About this exercise: With the pictures left out, output the records below exactly.

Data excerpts
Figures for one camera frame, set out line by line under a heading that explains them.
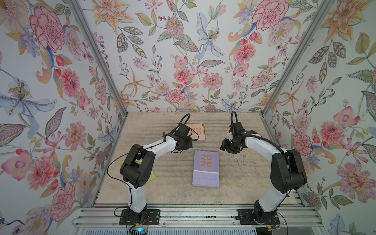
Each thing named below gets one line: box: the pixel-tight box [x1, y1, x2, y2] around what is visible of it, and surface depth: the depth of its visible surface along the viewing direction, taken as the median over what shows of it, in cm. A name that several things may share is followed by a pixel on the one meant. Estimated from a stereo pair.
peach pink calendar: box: [185, 123, 206, 141], surface depth 110 cm
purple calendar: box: [191, 149, 220, 188], surface depth 89 cm
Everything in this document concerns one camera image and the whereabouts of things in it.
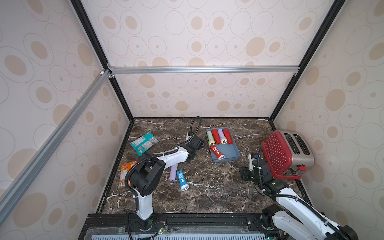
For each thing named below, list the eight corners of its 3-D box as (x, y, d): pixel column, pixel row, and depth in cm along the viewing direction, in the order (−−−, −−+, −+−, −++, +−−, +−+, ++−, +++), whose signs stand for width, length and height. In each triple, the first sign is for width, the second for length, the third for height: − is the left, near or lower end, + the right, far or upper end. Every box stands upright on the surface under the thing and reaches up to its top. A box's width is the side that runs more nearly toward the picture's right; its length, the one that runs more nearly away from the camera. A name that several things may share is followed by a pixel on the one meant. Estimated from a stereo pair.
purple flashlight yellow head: (170, 180, 90) (169, 178, 87) (172, 166, 96) (171, 164, 93) (176, 180, 90) (175, 178, 87) (177, 166, 96) (177, 164, 93)
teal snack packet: (139, 156, 100) (138, 153, 98) (131, 145, 106) (129, 143, 103) (159, 142, 107) (158, 139, 105) (150, 133, 113) (149, 130, 110)
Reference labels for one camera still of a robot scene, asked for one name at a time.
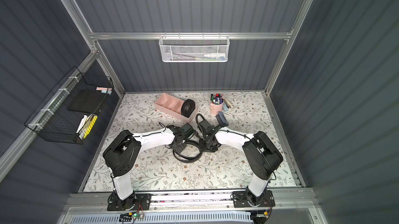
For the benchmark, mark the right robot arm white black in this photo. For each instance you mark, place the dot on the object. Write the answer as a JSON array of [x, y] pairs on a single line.
[[261, 154]]

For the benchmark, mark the pink compartment storage box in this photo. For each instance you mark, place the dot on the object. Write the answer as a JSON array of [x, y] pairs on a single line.
[[171, 106]]

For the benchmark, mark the yellow marker in basket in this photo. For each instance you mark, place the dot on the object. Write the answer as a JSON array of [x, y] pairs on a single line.
[[87, 126]]

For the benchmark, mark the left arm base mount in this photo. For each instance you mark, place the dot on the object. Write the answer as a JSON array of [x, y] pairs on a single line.
[[135, 202]]

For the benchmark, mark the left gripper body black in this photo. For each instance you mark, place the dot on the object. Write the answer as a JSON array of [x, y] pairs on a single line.
[[180, 144]]

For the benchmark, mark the long black belt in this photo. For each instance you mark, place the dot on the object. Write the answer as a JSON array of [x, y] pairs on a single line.
[[188, 108]]

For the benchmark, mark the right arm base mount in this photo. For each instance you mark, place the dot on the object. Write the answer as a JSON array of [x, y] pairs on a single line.
[[242, 199]]

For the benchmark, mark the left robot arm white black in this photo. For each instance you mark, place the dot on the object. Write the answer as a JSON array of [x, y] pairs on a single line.
[[120, 156]]

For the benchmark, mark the grey blue stapler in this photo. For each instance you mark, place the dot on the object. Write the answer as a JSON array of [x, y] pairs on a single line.
[[221, 119]]

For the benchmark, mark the black wire wall basket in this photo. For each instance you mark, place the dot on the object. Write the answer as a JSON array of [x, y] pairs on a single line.
[[61, 118]]

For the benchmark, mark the white perforated front panel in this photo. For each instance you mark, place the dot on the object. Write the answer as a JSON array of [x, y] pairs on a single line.
[[221, 217]]

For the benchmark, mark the pink pen cup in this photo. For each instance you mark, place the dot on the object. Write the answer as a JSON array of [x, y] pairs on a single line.
[[216, 103]]

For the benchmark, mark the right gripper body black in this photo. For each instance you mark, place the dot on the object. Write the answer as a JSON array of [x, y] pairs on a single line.
[[207, 143]]

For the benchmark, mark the black belt with end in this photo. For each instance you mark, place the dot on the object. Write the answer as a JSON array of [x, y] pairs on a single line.
[[190, 155]]

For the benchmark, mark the white wire mesh basket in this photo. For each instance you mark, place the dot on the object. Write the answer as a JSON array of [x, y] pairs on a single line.
[[194, 49]]

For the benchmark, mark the aluminium front rail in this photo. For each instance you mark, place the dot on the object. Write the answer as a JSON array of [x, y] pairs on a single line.
[[195, 200]]

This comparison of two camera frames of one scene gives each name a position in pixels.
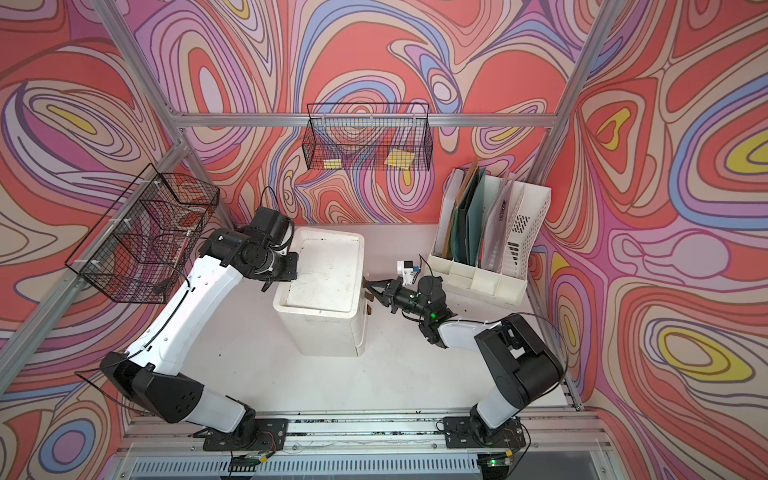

Exercise solution:
Figures for one camera frame, set out line by line under a heading that explains them.
Each thing named below gets one line: box: the pixel-tight box [x1, y1, x2, y2] around what is visible of it, and surface depth: the depth of its visible surface along the viewing direction, taken as the median over what shows of it, in cm. A name that several things may share is followed by a pixel on the one meant. Estimated from a stereo pair.
peach pink calendar: box: [185, 123, 206, 141], surface depth 110 cm
purple calendar: box: [191, 149, 220, 188], surface depth 89 cm
Everything in this document concerns one camera image and the whereabouts of things in it.
For each thing named below, list the eight corners of its 3-D box as (x, y, d): pixel column, pixel row, and depth in cm along the viewing direction, in the order (−−−, −−+, −+−, −++, +−−, +−+, ++−, +++), whose signs stand for width, length and height. In each triple, the first sign is for width, the second for length, the third for height: − is the left, near or lower end, + the right, far or upper end. Every box stands upright on the surface under the thing and reaches up to its top. A box's width is the side that runs more nearly toward the picture's right; its length, the one that runs more nearly away from the camera. A name that several things may share is followed by a pixel on the one meant. Estimated from a stereo pair.
purple flashlight yellow head: (170, 180, 90) (169, 178, 87) (172, 166, 96) (171, 164, 93) (176, 180, 90) (175, 178, 87) (177, 166, 96) (177, 164, 93)
teal snack packet: (139, 156, 100) (138, 153, 98) (131, 145, 106) (129, 143, 103) (159, 142, 107) (158, 139, 105) (150, 133, 113) (149, 130, 110)
Reference labels for one camera still of a robot scene, asked for one name at a time.
For the benchmark, mark the right robot arm white black in this photo. For each instance you mark, place the dot on the object. Write the answer as a JSON array of [x, y] pairs on a single line.
[[261, 154]]

For the benchmark, mark the pink compartment storage box in this photo. For each instance you mark, place the dot on the object. Write the answer as a JSON array of [x, y] pairs on a single line.
[[171, 106]]

For the benchmark, mark the yellow marker in basket in this photo. For each instance you mark, place the dot on the object. Write the answer as a JSON array of [x, y] pairs on a single line.
[[87, 126]]

For the benchmark, mark the left arm base mount in this photo. For each instance you mark, place the dot on the object. Write the answer as a JSON array of [x, y] pairs on a single line.
[[135, 202]]

For the benchmark, mark the left gripper body black in this photo. For each instance you mark, place the dot on the object. Write the answer as a JSON array of [x, y] pairs on a single line.
[[180, 144]]

For the benchmark, mark the long black belt in this photo. For each instance you mark, place the dot on the object. Write the answer as a JSON array of [x, y] pairs on a single line.
[[188, 108]]

For the benchmark, mark the right arm base mount in this photo. For each instance you mark, place the dot on the object. Write the answer as a JSON array of [x, y] pairs on a single line.
[[242, 199]]

For the benchmark, mark the left robot arm white black in this photo. For each instance you mark, place the dot on the object. Write the answer as a JSON array of [x, y] pairs on a single line.
[[120, 156]]

For the benchmark, mark the grey blue stapler in this photo. For each instance you mark, place the dot on the object. Write the answer as a JSON array of [x, y] pairs on a single line.
[[221, 119]]

For the benchmark, mark the black wire wall basket in this photo. For each instance you mark, place the dot on the object. Write the answer as a JSON array of [x, y] pairs on a single line.
[[61, 118]]

For the benchmark, mark the white perforated front panel in this photo. For each instance you mark, place the dot on the object. Write the answer as a JSON array of [x, y] pairs on a single line.
[[221, 217]]

For the benchmark, mark the pink pen cup in this photo. For each instance you mark, place the dot on the object. Write the answer as a JSON array of [x, y] pairs on a single line.
[[216, 103]]

For the benchmark, mark the right gripper body black in this photo. For each instance you mark, place the dot on the object. Write the answer as a JSON array of [x, y] pairs on a single line.
[[207, 143]]

For the benchmark, mark the black belt with end in this photo. For each instance you mark, place the dot on the object. Write the answer as a JSON array of [x, y] pairs on a single line.
[[190, 155]]

For the benchmark, mark the white wire mesh basket in this photo. For each instance you mark, place the dot on the object. Write the answer as a JSON array of [x, y] pairs on a single line.
[[194, 49]]

For the benchmark, mark the aluminium front rail in this photo. For each instance you mark, place the dot on the object. Write the answer as a JSON array of [x, y] pairs on a single line.
[[195, 200]]

This comparison of two camera frames of one scene gives each name a position in pixels.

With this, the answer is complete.